Question

nth term of AP is

$T_n$= (a-3)$n^3$+(b-4)$n^2$+(a+b)n-4

Then find:

1$^\text{st}$ common difference

2$^\text{nd}$ $a^2$+b²

3$^\text{rd}$ sum of first 10 terms

Answer 1

1st common difference = 7

2nd $a^2+b^2$ = 25

3rd sum of first 10 terms = 345

Answer 2

For the given sequence with $n$-th term $T_n = (a-3)n^3 + (b-4)n^2 + (a+b)n - 4$ to be an Arithmetic Progression (AP), the $n$-th term must be a linear function of $n$. This means the coefficients of $n^3$ and $n^2$ must be zero.

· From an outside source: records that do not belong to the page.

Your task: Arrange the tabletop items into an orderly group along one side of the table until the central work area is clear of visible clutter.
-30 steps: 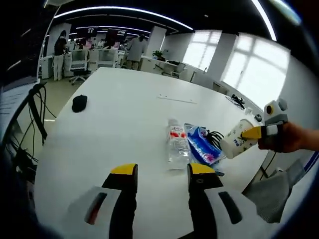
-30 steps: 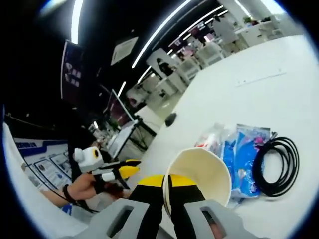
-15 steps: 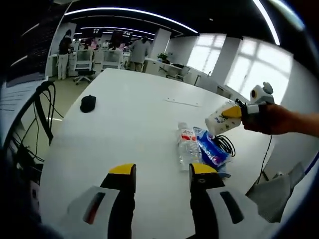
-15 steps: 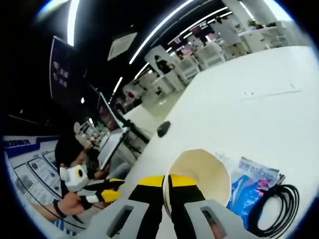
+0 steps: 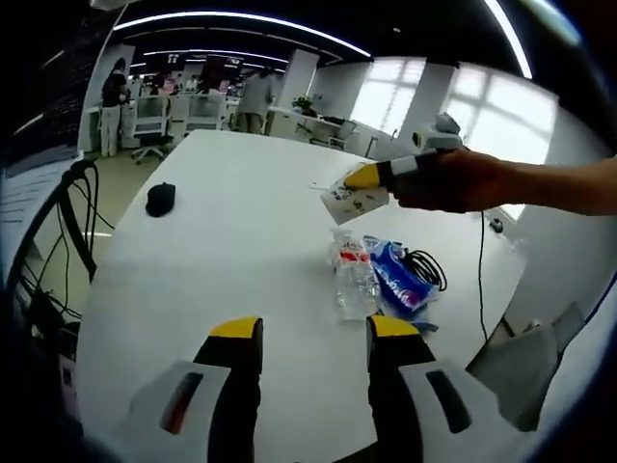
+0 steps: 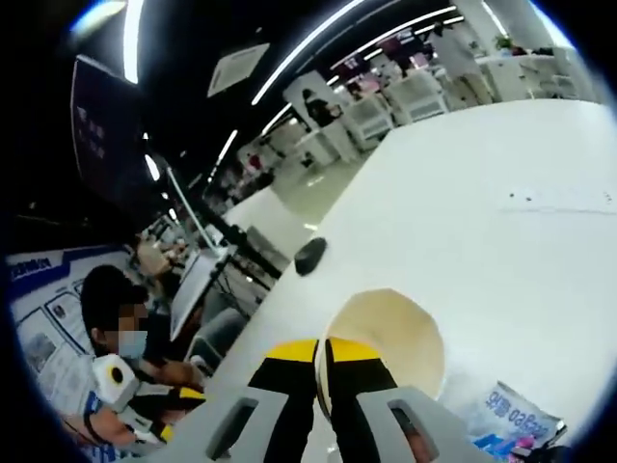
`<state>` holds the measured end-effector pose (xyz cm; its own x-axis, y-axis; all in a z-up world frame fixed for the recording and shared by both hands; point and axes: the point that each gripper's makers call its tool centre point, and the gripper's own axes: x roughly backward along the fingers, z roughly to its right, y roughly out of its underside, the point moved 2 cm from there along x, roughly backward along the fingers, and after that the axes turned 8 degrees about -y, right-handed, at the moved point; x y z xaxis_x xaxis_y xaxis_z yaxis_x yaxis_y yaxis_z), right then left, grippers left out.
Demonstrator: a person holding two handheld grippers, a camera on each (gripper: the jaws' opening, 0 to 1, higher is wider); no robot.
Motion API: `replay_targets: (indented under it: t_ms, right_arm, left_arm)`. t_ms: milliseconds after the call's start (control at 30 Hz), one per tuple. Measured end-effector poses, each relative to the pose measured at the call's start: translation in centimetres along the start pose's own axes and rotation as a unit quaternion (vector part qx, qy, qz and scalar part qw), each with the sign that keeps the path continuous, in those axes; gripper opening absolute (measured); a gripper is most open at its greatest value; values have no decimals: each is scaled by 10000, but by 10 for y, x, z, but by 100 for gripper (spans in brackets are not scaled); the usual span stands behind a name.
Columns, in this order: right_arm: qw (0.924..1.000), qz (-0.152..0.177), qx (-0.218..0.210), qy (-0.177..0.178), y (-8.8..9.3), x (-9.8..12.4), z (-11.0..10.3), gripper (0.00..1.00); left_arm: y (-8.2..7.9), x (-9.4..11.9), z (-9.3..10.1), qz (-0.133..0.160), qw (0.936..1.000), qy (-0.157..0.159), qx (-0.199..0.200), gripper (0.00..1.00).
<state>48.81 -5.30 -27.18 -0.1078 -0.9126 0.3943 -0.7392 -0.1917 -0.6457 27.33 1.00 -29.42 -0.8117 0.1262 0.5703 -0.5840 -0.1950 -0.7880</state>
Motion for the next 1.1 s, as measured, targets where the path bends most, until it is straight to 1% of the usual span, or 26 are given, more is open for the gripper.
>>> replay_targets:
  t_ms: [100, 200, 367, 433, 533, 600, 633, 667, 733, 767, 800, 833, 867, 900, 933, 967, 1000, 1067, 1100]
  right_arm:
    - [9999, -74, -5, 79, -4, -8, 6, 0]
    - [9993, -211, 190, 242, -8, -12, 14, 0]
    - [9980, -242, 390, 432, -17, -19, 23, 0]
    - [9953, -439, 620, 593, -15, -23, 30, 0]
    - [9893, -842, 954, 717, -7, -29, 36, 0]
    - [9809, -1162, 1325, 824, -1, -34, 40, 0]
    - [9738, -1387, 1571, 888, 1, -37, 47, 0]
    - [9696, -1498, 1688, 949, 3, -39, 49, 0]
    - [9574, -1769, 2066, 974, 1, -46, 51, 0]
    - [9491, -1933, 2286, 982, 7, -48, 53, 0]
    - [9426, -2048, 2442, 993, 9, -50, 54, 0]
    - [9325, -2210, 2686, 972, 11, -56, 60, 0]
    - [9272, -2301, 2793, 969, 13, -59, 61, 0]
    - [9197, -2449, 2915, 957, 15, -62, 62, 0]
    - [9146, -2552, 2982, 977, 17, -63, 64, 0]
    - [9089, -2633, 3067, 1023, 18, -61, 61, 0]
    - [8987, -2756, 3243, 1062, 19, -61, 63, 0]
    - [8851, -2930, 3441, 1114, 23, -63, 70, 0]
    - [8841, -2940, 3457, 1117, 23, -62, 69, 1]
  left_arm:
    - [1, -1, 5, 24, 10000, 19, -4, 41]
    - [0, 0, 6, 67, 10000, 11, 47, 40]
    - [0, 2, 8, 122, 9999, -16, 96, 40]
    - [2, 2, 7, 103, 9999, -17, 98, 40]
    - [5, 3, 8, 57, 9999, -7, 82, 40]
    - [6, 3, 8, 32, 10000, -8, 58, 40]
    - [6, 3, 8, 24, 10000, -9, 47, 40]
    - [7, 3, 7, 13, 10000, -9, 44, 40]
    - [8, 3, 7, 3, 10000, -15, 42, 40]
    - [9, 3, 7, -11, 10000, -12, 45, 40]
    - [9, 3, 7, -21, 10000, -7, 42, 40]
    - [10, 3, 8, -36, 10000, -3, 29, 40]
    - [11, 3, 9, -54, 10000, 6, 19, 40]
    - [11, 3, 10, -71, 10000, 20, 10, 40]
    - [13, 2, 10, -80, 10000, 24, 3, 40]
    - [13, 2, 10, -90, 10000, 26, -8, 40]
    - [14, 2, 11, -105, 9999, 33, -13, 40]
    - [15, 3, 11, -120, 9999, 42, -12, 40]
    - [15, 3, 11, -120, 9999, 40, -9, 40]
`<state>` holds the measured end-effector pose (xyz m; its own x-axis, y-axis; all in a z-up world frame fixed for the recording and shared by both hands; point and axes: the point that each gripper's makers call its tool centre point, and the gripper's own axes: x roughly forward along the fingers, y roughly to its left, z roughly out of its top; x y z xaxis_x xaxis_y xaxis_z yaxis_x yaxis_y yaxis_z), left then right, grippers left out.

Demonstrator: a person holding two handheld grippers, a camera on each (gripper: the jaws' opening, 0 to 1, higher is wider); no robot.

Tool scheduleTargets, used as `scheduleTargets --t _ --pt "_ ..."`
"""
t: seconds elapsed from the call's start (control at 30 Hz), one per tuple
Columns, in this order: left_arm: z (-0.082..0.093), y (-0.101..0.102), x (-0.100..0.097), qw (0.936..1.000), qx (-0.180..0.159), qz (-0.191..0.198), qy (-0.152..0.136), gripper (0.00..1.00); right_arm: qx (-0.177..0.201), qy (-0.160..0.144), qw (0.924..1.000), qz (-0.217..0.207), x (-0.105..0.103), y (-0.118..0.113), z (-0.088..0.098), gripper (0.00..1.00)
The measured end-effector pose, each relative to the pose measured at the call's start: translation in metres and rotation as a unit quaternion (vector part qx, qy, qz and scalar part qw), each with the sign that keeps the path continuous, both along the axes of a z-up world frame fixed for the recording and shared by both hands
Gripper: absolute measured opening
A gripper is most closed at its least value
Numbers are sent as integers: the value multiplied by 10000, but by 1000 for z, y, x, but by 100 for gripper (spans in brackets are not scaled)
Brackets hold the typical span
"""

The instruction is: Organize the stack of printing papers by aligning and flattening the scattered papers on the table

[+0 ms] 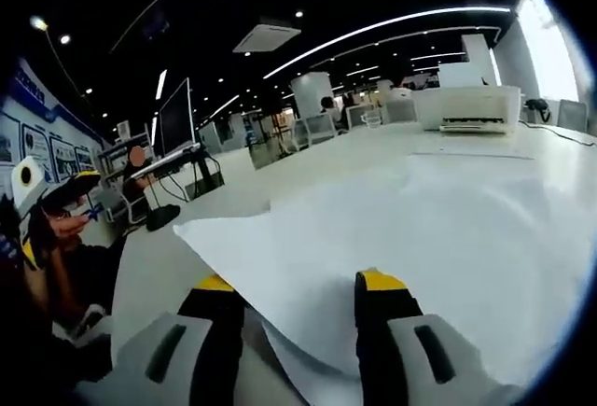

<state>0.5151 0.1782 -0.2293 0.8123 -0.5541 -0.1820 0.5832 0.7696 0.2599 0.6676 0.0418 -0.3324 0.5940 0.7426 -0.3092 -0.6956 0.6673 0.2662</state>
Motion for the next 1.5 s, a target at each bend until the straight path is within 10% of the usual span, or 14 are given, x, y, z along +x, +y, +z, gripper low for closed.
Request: scheduleTargets --t 0.37,1.5 --pt "0 -1 0 10000 3 -14 -6 96 413 94 9991 1 -1 -2 9 22" --pt "0 -3 -1 10000 -19 -28 -27 96 1957 763 9777 -25 -8 -7 39 17"
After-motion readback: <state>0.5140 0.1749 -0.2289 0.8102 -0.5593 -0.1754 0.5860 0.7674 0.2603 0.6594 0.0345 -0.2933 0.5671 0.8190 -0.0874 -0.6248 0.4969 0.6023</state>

So, we must have: $a - 3 = 0 \implies a = 3$ $b - 4 = 0 \implies b = 4$

Substituting these values of $a$ and $b$ into the expression for $T_n$: $T_n = (3-3)n^3 + (4-4)n^2 + (3+4)n - 4$ $T_n = 0 \cdot n^3 + 0 \cdot n^2 + 7n - 4$ $T_n = 7n - 4$

This is the $n$-th term of an AP. The general form of the $n$-th term of an AP is $T_n = A + (n-1)D$, which can be written as $T_n = Dn + (A-D)$, where $A$ is the first term and $D$ is the common difference.

Comparing $T_n = 7n - 4$ with $T_n = Dn + (A-D)$: The coefficient of $n$ is the common difference $D$. So, the common difference is $D = 7$. The constant term is $A-D = -4$. Since $D=7$, we have $A - 7 = -4$, which gives $A = 3$. The first term is $T_1 = 7(1) - 4 = 3$, which matches $A=3$.

Now we can find the required values:

1. The first common difference: The common difference is $D = 7$.

2. $a^2 + b^2$: We found $a=3$ and $b=4$. $a^2 + b^2 = 3^2 + 4^2 = 9 + 16 = 25$.

3. Sum of the first 10 terms: The sum of the first $n$ terms of an AP is given by the formula $S_n = \frac{n}{2}(2A + (n-1)D)$. Here, $n=10$, the first term $A=3$, and the common difference $D=7$. $S_{10} = \frac{10}{2}(2 \cdot 3 + (10-1) \cdot 7)$ $S_{10} = 5(6 + 9 \cdot 7)$ $S_{10} = 5(6 + 63)$ $S_{10} = 5(69)$ $S_{10} = 345$.

Alternatively, using $S_n = \frac{n}{2}(A + T_n)$: First term $A = T_1 = 3$. 10th term $T_{10} = 7(10) - 4 = 70 - 4 = 66$. $S_{10} = \frac{10}{2}(T_1 + T_{10}) = 5(3 + 66) = 5(69) = 345$.